→ Directions
Using the material that follows, output exactly the lines from the one containing "column 203, row 209" through the one containing "left finger that you mark?", with both ends kept.

──────── Dataset ────────

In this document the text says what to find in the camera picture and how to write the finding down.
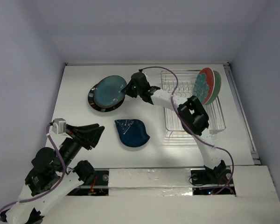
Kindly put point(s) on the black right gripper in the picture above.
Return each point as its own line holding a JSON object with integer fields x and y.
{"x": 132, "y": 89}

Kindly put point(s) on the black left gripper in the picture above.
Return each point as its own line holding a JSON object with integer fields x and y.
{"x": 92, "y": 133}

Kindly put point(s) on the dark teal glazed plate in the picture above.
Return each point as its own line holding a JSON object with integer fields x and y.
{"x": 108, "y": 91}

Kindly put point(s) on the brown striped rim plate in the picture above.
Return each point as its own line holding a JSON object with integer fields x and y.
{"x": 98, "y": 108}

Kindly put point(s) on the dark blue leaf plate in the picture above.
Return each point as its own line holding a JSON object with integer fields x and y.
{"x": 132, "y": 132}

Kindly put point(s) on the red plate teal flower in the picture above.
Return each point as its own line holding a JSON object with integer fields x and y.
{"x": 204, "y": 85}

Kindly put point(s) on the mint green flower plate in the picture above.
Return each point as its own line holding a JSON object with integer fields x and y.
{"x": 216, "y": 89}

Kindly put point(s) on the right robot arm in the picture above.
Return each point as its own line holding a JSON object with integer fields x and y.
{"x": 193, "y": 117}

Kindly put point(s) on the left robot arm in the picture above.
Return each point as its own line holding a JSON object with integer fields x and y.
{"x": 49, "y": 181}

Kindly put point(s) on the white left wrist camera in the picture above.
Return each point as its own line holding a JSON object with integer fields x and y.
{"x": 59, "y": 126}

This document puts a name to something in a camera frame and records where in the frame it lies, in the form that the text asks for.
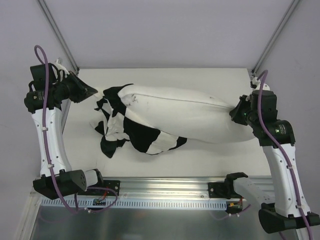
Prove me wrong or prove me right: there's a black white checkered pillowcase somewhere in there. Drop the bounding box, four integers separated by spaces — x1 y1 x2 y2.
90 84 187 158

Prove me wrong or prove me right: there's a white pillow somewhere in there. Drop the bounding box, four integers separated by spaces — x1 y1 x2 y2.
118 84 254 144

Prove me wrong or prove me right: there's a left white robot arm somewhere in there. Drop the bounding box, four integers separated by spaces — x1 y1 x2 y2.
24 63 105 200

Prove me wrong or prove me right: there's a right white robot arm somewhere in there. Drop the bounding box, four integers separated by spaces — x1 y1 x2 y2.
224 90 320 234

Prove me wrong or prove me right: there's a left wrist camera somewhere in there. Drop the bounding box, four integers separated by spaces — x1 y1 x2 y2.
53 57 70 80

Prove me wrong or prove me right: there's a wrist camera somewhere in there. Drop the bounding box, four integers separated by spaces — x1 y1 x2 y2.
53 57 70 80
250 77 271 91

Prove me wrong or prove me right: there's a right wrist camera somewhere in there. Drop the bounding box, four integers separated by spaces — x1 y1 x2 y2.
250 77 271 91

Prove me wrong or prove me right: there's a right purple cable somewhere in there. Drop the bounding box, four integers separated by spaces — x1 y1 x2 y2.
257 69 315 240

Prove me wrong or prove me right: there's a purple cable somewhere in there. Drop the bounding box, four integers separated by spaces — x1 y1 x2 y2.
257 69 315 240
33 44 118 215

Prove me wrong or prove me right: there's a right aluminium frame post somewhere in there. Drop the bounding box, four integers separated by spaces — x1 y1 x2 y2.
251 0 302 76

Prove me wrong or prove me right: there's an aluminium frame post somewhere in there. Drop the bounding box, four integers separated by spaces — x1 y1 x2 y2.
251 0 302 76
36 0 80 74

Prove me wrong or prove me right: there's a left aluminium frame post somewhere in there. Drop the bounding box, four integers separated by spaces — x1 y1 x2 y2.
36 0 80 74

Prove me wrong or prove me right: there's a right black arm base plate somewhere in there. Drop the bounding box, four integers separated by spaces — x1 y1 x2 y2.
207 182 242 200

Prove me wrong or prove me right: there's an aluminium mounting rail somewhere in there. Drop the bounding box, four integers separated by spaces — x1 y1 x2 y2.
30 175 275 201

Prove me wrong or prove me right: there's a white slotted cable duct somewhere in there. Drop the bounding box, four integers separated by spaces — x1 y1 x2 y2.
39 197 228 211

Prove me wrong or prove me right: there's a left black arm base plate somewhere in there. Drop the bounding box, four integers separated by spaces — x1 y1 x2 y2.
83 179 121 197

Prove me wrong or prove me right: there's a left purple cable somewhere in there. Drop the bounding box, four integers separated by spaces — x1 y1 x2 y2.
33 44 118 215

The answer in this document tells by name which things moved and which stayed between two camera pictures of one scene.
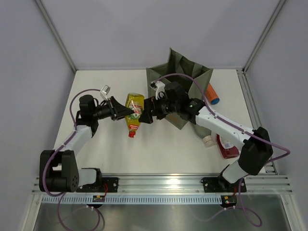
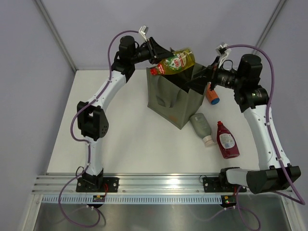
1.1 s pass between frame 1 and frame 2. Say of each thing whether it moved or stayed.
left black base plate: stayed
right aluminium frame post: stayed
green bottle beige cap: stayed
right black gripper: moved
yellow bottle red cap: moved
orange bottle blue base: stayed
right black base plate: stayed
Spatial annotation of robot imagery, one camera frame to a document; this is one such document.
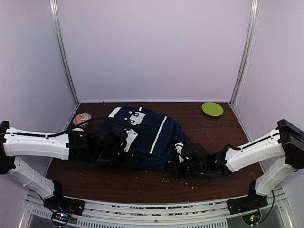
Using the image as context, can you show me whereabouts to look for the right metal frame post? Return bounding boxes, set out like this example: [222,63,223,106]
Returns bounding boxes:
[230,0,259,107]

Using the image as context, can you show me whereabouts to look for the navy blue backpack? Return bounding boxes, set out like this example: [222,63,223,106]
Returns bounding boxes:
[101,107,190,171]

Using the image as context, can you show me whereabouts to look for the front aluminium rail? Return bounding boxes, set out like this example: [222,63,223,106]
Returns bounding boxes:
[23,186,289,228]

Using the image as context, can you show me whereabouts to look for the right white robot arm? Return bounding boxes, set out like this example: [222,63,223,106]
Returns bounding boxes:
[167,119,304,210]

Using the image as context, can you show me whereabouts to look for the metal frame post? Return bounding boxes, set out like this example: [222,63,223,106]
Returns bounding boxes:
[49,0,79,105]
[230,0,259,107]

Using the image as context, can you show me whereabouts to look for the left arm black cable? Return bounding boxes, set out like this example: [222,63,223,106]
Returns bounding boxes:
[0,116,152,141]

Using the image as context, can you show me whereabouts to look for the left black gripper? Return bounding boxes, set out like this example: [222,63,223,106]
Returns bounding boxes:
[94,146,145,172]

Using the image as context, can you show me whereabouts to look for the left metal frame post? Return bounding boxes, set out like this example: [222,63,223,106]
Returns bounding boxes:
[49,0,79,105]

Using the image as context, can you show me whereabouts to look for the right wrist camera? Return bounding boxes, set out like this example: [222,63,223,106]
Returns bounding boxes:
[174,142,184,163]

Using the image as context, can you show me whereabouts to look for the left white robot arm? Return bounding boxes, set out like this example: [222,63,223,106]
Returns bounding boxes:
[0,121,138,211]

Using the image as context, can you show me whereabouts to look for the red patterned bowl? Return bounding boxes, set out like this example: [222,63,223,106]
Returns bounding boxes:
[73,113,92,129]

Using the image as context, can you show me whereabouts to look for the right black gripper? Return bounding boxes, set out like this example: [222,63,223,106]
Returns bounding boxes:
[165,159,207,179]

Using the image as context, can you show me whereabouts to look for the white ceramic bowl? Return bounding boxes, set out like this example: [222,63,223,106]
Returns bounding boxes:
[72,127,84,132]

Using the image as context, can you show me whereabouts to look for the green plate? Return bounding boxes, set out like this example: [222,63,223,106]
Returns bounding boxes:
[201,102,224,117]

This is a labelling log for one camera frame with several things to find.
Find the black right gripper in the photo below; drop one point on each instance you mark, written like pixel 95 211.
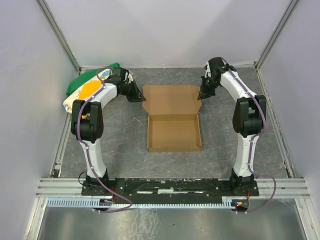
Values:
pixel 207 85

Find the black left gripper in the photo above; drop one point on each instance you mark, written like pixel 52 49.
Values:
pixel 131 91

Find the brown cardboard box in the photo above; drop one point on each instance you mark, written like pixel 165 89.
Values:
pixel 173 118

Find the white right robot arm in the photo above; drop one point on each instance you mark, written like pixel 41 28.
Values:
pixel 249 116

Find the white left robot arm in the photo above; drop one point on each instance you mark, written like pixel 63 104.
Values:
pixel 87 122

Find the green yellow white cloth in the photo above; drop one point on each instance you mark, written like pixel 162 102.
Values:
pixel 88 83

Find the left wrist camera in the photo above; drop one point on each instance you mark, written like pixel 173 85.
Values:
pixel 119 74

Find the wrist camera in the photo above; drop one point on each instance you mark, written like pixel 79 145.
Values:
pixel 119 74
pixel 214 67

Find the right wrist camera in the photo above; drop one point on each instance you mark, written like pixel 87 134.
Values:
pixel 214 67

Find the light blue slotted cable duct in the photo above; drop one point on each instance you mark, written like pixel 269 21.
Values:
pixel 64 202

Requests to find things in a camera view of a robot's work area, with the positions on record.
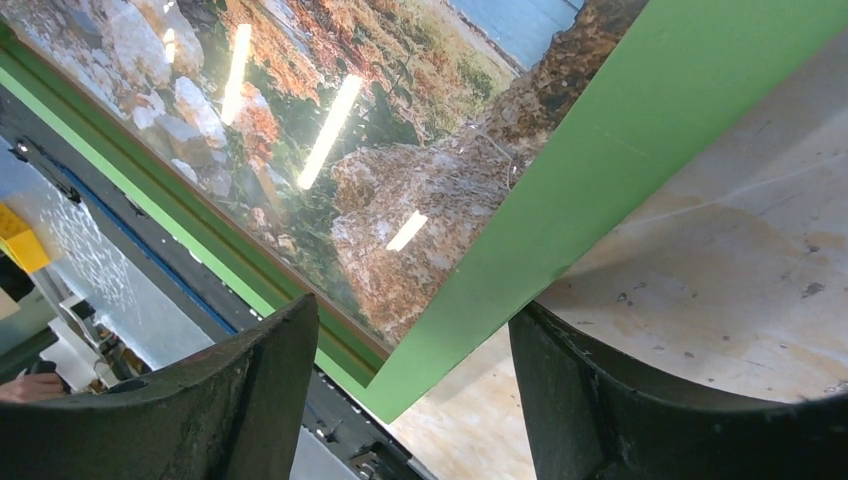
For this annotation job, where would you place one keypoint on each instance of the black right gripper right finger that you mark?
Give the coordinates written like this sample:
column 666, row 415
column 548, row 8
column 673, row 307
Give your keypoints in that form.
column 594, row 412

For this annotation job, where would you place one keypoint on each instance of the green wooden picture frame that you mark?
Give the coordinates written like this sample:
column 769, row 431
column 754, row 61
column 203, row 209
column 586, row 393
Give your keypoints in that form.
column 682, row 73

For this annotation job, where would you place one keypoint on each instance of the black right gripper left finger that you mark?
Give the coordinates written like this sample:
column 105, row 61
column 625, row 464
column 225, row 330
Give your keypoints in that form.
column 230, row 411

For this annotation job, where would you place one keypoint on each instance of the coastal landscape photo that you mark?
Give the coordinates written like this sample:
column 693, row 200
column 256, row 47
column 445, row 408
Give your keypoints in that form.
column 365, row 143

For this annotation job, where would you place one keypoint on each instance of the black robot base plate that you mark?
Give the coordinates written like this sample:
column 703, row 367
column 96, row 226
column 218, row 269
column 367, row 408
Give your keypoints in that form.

────────

→ Answer area
column 203, row 209
column 586, row 393
Give your keypoints in that form.
column 682, row 73

For this annotation job, where would you place one keypoint on each instance of the black right gripper left finger that you mark?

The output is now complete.